Directions for this task —
For every line in the material below that holds "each", report the line.

-------- Material provided

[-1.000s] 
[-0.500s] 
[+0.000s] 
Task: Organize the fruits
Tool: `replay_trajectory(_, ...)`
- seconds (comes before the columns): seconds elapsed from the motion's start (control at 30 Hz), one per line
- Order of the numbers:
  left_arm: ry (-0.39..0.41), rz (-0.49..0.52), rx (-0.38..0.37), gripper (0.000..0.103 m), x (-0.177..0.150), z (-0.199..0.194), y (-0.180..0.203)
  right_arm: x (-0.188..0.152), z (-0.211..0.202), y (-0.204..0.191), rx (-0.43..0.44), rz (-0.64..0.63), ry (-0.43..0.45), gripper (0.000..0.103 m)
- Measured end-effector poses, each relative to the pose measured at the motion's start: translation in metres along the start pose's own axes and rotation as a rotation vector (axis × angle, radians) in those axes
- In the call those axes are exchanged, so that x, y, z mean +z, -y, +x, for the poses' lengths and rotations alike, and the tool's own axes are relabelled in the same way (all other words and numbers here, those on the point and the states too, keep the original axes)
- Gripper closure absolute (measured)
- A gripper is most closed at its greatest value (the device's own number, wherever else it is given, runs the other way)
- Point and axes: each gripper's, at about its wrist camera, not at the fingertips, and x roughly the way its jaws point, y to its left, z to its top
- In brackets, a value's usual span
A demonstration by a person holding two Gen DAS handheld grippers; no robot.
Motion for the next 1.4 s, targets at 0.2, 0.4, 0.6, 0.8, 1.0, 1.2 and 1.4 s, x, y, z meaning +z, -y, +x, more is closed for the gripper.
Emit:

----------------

Answer to the problem —
- Measured end-effector poses, each relative to the pose measured at the motion's start: translation in metres along the start pose's own axes and rotation as a rotation vector (axis × angle, radians) in those axes
- Point and axes: each gripper's, at about its wrist camera, not at the fingertips, and x roughly the way its jaws point, y to its left, z to its top

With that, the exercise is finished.